2

I am using hadoop for writing data I scrape.

I have a spring service that is called from multiple threads to write some content to the HDFS.

@Service
public class WriteService
{
    public void write(String path, String content)
    {
        FileSystem fs = FileSystem.get(conf);
    }
}

I am not sure whether the FileSystem object can be a member of the WriteService and I don't find whether it is thread safe or not. I am using the DistributedFileSystem object.

Do you know if it is thread-safe and I can use it as a member to my service?

Thank you

user1002065
  • 595
  • 1
  • 8
  • 19

2 Answers2

1

Hadoop DFS uses a so-called WORM-Model. This makes it more robust when it comes to concurrency issues.

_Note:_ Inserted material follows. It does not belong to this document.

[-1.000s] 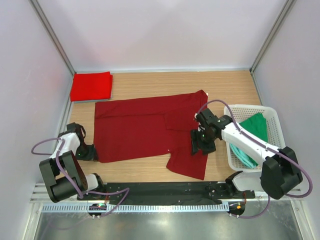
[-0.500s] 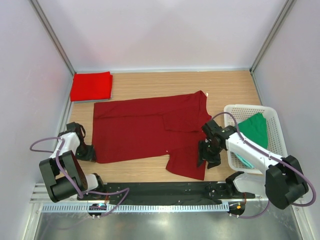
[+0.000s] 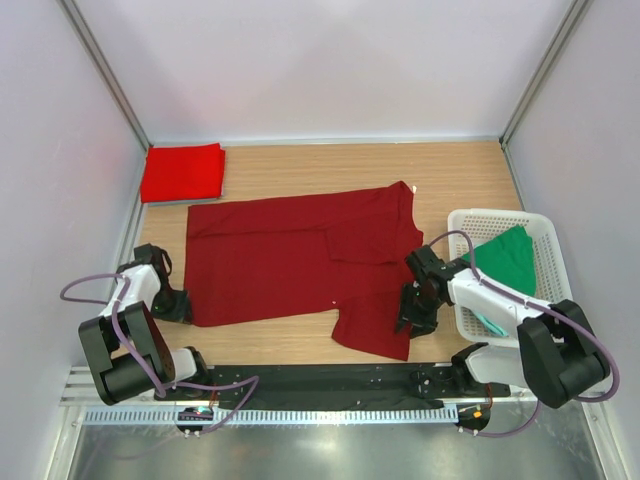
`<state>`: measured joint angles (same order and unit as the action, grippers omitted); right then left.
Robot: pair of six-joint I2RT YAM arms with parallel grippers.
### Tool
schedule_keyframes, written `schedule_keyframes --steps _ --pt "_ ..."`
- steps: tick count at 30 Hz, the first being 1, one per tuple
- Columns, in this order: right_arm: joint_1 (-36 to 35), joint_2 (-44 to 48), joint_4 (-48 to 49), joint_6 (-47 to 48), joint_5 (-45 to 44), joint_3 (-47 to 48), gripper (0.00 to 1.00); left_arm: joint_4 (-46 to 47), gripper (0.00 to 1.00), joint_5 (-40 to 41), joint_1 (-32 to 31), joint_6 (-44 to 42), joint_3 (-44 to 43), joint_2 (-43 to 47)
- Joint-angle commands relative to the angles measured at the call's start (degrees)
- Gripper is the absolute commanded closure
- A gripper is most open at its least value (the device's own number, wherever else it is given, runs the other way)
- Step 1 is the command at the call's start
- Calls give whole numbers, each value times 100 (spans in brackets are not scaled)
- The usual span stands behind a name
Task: Fold and stack the t-shirts
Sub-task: Fold the tshirt
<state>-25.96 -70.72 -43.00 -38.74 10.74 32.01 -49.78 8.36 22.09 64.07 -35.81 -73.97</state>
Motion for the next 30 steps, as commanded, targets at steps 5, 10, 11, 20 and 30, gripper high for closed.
schedule_keyframes --steps 5,10,11,20,30 --pt "12 -276 117 -134 -388 -81 58 135 100 605 -3 123 189 6" --pt "20 -163 12 -81 -371 -11 99 -198 100 763 -3 289 171 129" --pt "12 -66 -76 -64 -371 103 99 -260 100 772 -3 316 171 155" --pt "423 806 -1228 472 -643 1140 99 -910 100 1106 -178 -246 -549 217" --pt "1135 -494 -631 868 -617 2915 99 -946 100 1397 -661 -1028 -1805 -134"
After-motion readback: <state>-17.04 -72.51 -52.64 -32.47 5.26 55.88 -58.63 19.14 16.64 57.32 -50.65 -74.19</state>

But, to answer the question, it is not safe in general. You still need to think about concurrency control requirements.

Ben Win
  • 830
  • 8
  • 21
  • Hi Ben, Thank you. Currently every time the write method is called I am doing FileSystem fileSystem = FileSystem.get(configuration); It seems like a bit of an heavy operation, can you please give me a hint how to do it? – user1002065 Apr 14 '15 at 14:24
  • @user1002065 With respect to the amount of writes you perform, i'd keep your solution. One thing you might should read about is the [try-with-ressource statement](https://docs.oracle.com/javase/tutorial/essential/exceptions/tryResourceClose.html) – Ben Win Apr 14 '15 at 14:36
  • @user1002065 `With respect to the amount of writes`: i wanted to point out, that you shouldn't care about premature optimization :) – Ben Win Apr 14 '15 at 14:50
  • I am going to have many writes, but I care more about data be written concurrently. But I guess I will take your advice and when it is going to extend I will try to find a better solution for optimization. Thank you. – user1002065 Apr 14 '15 at 14:53
0

If config.setBoolean("fs.hdfs.impl.disable. cache", true); is modified first, FileSystem.get(config) can be used in multiple threads.

kai.tian
  • 31
  • 1
  • 5